* What to work on
Word for word, print all of the lines below.

[Extracted records]
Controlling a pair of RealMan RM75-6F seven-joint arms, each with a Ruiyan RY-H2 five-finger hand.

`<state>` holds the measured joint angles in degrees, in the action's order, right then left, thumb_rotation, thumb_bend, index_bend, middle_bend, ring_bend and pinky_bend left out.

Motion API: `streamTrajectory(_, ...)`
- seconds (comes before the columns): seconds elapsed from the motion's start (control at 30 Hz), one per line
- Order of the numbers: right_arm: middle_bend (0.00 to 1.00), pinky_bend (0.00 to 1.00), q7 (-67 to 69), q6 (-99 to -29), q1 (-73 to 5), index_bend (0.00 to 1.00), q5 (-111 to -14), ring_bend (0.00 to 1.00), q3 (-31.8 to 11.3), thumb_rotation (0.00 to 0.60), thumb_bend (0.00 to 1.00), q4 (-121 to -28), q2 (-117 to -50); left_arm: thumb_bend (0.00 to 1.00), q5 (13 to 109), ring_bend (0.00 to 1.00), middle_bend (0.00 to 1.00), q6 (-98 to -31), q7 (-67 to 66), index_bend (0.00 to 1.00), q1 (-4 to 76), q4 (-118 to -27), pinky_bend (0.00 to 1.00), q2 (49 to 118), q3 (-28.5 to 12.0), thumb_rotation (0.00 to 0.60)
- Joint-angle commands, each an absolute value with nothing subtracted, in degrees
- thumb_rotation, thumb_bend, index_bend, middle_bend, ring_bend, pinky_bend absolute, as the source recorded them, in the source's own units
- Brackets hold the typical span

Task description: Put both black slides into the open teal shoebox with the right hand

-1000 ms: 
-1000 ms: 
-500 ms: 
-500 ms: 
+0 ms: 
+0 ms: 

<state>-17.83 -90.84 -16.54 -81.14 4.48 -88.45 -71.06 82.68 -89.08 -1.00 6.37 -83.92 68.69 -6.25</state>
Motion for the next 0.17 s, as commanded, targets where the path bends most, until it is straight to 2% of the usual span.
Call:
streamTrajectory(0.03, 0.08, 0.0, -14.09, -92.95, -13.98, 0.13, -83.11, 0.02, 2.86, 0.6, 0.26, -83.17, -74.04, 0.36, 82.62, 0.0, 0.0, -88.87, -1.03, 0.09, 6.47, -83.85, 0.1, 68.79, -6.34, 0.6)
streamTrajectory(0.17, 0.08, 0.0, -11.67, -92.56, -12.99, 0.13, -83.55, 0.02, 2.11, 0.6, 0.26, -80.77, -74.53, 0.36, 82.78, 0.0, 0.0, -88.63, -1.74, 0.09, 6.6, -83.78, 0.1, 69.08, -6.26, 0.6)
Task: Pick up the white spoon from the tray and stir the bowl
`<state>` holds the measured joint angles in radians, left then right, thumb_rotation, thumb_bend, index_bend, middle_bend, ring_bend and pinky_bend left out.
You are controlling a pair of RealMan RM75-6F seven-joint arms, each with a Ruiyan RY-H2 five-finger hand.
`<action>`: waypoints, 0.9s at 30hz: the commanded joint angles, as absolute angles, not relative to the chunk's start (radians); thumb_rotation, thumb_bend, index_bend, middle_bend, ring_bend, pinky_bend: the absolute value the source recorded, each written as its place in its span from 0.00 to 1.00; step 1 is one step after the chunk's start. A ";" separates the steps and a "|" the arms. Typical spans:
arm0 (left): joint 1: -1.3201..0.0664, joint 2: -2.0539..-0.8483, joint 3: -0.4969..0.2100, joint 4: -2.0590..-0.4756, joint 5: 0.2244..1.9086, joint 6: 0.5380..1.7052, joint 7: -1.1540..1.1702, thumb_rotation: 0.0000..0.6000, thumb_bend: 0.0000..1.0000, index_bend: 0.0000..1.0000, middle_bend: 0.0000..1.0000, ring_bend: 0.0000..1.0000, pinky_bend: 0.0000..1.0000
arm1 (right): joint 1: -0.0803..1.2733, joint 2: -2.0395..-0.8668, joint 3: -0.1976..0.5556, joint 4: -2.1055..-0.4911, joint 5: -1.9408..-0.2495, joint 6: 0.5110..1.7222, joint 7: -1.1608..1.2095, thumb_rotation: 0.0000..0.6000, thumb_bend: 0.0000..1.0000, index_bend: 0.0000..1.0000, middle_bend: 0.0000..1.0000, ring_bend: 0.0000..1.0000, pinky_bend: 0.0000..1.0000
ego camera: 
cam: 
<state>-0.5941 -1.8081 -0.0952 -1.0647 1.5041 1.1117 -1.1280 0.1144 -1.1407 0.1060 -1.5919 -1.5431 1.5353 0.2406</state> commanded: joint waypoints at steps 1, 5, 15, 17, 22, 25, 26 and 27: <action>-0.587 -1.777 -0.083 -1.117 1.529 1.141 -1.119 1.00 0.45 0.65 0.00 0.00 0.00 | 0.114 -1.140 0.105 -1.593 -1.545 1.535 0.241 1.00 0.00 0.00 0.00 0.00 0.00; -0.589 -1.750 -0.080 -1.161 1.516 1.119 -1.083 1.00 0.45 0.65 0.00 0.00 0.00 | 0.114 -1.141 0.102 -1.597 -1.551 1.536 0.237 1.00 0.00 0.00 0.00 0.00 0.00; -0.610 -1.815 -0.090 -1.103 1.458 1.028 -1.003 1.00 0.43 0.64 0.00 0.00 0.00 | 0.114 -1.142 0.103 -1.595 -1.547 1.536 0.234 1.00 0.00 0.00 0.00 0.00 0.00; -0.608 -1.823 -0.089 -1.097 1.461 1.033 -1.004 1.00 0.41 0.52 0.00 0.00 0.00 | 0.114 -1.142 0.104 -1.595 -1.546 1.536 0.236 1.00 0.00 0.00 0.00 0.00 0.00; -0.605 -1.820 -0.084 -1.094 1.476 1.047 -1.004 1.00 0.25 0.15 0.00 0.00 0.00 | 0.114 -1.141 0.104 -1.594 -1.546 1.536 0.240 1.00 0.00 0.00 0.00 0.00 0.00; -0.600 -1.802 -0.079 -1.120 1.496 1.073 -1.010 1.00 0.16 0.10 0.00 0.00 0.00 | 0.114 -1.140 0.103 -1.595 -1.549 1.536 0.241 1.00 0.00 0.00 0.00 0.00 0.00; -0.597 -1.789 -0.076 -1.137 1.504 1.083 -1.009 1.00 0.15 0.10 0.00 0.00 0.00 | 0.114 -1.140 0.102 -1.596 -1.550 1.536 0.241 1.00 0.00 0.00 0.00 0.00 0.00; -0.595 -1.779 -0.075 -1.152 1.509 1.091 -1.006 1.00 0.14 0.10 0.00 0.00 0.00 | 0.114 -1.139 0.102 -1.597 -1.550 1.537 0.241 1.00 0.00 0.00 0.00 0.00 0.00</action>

* Answer
Controlling a pair of RealMan RM75-6F seven-joint arms, each with a Ruiyan RY-H2 five-finger hand.

`<state>` holds the measured joint angles in degrees, in the action's order, right then left, thumb_rotation, thumb_bend, index_bend, middle_bend, ring_bend and pinky_bend left out.

Motion API: `streamTrajectory(_, ...)`
- seconds (comes before the columns): seconds elapsed from the motion's start (control at 30 Hz), one per line
- Order of the numbers: right_arm: middle_bend (0.00 to 1.00), pinky_bend (0.00 to 1.00), q7 (-67 to 69), q6 (-99 to -29), q1 (-73 to 5), index_bend (0.00 to 1.00), q5 (-111 to -14), ring_bend (0.00 to 1.00), q3 (-31.8 to 11.3), thumb_rotation (0.00 to 0.60), thumb_bend (0.00 to 1.00), q4 (-121 to -28), q2 (-117 to -50); left_arm: thumb_bend (0.00 to 1.00), q5 (13 to 109), ring_bend (0.00 to 1.00), middle_bend (0.00 to 1.00), q6 (-98 to -31), q7 (-67 to 66), index_bend (0.00 to 1.00), q1 (-4 to 76), q4 (-118 to -27), pinky_bend (0.00 to 1.00), q2 (49 to 118), q3 (-28.5 to 12.0), thumb_rotation (0.00 to 0.60)
- Joint-angle commands, each an absolute value with nothing subtracted, in degrees
- thumb_rotation, thumb_bend, index_bend, middle_bend, ring_bend, pinky_bend absolute, as the source recorded them, in the source's own units
- Brackets hold the typical span

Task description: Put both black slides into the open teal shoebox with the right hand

-1000 ms: 
-1000 ms: 
-500 ms: 
-500 ms: 
+0 ms: 
+0 ms: 

<state>-17.83 -90.84 -16.54 -81.14 4.48 -88.45 -71.06 82.68 -89.08 -1.00 6.37 -83.92 68.69 -6.25</state>
Motion for the next 0.17 s, as commanded, targets where the path bends most, until it is straight to 2% of the usual span.
Call:
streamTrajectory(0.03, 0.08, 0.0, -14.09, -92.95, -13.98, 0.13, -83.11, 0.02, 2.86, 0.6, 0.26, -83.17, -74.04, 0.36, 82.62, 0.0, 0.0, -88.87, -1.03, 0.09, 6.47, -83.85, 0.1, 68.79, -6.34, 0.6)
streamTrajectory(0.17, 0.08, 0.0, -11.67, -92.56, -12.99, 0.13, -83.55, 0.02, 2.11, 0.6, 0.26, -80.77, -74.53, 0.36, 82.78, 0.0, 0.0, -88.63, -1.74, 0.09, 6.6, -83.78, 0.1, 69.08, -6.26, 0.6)
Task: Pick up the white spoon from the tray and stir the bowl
`<state>` holds the measured joint angles in radians, left then right, thumb_rotation, thumb_bend, index_bend, middle_bend, ring_bend and pinky_bend left out.
You are controlling a pair of RealMan RM75-6F seven-joint arms, each with a Ruiyan RY-H2 five-finger hand.
`<action>`: waypoints, 0.9s at 30hz: the commanded joint angles, as absolute angles, not relative to the chunk's start (radians); thumb_rotation, thumb_bend, index_bend, middle_bend, ring_bend, pinky_bend: the absolute value the source recorded, each written as its place in its span from 0.00 to 1.00; step 1 is one step after the chunk's start. A ";" separates the steps and a "|" the arms. Typical spans:
arm0 (left): joint 1: -1.3201..0.0664, joint 2: -2.0539..-0.8483, joint 3: -0.4969..0.2100, joint 4: -2.0590..-0.4756, joint 5: 0.2244..1.9086, joint 6: 0.5380..1.7052, joint 7: -1.1540..1.1702, thumb_rotation: 0.0000..0.6000, thumb_bend: 0.0000..1.0000, index_bend: 0.0000..1.0000, middle_bend: 0.0000..1.0000, ring_bend: 0.0000..1.0000, pinky_bend: 0.0000..1.0000
arm1 (right): joint 1: -0.0803..1.2733, joint 2: -2.0395..-0.8668, joint 3: -0.1976..0.5556, joint 4: -2.1055..-0.4911, joint 5: -1.9408..-0.2495, joint 6: 0.5110..1.7222, joint 7: -1.1608..1.2095, thumb_rotation: 0.0000..0.6000, thumb_bend: 0.0000..1.0000, index_bend: 0.0000..1.0000, middle_bend: 0.0000..1.0000, ring_bend: 0.0000..1.0000, pinky_bend: 0.0000..1.0000
ego camera: 
cam: 
<state>-0.5941 -1.8081 -0.0952 -1.0647 1.5041 1.1117 -1.1280 0.1144 -1.1407 0.1060 -1.5919 -1.5431 1.5353 0.2406</state> commanded: joint waypoints at steps 1, 5, 15, 17, 22, 25, 26 and 27: <action>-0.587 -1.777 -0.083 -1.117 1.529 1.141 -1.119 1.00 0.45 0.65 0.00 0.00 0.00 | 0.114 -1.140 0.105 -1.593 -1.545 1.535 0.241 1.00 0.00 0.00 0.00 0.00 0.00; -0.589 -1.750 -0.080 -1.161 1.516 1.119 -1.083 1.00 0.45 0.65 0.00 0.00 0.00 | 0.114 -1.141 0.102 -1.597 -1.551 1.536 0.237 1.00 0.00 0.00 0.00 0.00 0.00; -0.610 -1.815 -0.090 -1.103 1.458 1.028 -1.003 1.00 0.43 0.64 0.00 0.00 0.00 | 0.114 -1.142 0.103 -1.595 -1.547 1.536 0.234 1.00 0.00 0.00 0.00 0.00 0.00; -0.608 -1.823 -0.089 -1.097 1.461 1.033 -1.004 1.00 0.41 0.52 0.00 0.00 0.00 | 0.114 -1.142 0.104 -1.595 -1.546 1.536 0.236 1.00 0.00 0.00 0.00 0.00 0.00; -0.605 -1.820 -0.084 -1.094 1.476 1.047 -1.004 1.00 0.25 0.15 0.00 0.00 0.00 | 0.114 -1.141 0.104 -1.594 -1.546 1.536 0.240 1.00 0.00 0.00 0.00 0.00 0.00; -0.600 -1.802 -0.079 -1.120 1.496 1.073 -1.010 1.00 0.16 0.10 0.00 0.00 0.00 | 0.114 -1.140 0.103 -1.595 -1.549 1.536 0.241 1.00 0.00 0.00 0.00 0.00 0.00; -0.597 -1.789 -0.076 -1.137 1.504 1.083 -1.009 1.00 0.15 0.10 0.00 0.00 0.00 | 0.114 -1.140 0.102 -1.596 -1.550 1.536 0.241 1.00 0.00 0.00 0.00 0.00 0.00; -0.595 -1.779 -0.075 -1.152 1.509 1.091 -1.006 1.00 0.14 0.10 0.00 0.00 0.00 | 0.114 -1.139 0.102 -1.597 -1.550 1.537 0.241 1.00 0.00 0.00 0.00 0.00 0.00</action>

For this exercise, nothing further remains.